The soaring ceilings give a grand scale to each dining room at 700 Drayton. Billowing, gauzy bolts of fabric lazily serve as visual accents in dining spaces that are as elegant and romantic as they are bold and powerful. By night, it’s candlelit and enticing; by day, bright light streams in the mansion’s huge windows to create a diffuse and comforting atmosphere. Every tableau is homage to hotel owner Richard Kessler’s love of art, beauty and chic décor.
I desperately want to see Chef Dusty take the cuisine at 700 Drayton to a new plateau. In fairness to my criticism, at this writing (late February), he was not working his own menu and had not developed his own network of purveyors. Even with those handicaps, he presented deliciously fresh, local ingredients that show me we’re in for a treat when he reaches full speed. By the time you read this, I’m confident he will be well on his way to defining the culinary reputation 700 Drayton deserves.
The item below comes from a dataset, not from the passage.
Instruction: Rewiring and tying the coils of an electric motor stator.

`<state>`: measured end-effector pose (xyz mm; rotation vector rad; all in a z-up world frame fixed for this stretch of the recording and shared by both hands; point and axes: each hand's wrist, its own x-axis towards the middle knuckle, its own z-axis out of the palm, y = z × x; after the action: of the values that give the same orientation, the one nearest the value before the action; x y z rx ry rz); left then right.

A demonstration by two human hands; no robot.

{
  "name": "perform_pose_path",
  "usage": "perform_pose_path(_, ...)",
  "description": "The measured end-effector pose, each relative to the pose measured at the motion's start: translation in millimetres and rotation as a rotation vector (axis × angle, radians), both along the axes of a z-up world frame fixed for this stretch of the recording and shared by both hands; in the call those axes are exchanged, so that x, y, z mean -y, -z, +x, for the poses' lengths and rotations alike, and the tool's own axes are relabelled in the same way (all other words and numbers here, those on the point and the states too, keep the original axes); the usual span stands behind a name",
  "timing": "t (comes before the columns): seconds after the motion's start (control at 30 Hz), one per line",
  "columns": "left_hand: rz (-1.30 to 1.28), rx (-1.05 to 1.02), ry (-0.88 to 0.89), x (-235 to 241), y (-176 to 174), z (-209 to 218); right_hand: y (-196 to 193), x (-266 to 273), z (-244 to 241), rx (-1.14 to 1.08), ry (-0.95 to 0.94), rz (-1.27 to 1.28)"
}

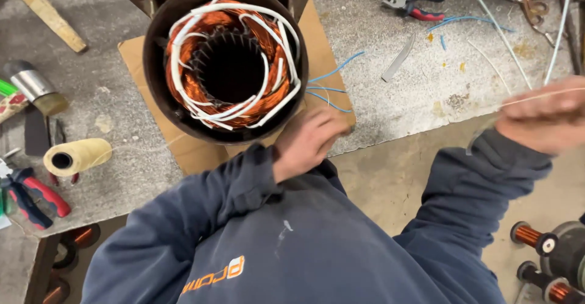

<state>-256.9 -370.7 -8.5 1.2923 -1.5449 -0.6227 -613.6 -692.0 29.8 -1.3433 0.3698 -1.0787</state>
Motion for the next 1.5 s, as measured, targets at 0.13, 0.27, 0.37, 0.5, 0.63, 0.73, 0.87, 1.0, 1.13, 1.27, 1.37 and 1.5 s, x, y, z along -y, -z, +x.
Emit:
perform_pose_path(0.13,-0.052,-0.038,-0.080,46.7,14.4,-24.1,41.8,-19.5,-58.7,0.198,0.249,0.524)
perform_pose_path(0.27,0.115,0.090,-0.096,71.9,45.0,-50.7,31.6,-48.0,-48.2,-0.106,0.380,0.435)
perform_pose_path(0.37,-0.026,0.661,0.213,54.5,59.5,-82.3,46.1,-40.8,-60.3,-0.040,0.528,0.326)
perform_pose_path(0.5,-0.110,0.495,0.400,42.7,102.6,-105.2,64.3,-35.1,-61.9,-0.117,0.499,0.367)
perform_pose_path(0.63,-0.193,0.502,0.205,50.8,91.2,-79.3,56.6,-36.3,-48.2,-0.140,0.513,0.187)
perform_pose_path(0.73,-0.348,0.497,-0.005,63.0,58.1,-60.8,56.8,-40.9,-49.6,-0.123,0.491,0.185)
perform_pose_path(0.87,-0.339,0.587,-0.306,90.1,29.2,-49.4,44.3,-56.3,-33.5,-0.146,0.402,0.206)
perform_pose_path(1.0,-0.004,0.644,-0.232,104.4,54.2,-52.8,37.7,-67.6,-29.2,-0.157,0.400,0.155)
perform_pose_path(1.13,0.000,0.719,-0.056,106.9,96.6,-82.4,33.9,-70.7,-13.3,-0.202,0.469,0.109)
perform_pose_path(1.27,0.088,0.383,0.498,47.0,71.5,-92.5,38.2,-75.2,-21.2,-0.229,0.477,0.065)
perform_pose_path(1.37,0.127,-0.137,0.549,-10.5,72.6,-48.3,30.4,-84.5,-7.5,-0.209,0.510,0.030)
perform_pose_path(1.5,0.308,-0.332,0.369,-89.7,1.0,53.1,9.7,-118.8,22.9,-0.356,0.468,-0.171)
700 Drayton at The Mansion on Forsyth Park
ADDRESS: 700 Drayton St.
www.mansiononforsythpark.com
PHONE: 721-5002
HOURS: Breakfast 7-11am; Lunch Mon-Sat 11am-2pm; Sunday Brunch 11am-2pm; Dinner 5-10pm
RESERVATIONS: Yes
CREDIT CARDS: Yes
BAR: Yes
HANDICAP ACCESS: Yes
Meet The Chef: Michael “Dusty” Grove
Q. What was your worst night in the kitchen?
Dusty: “We had about five private parties going on, plus a la carte service. One party had ordered 16 lobsters — then decided on two or three plates to double the order. We were scrambling to the grocery to buy more lobsters. Then they started sending the steaks back for being too rare. One guy sent his steak back three times. By the time we finished, it was like a briquette. He sent word that it was just right.”
Q. What do you cook at home?
Dusty: “I get home so late it’s got to be quick and easy — frozen pot pies, ramen noodles.”
Q. Where do you dine out?
Dusty: “I haven’t been back in Savannah long enough to have gone many places, but I’ve been hanging out at Local 11 Ten. It’s comfortable, good food, good beer.”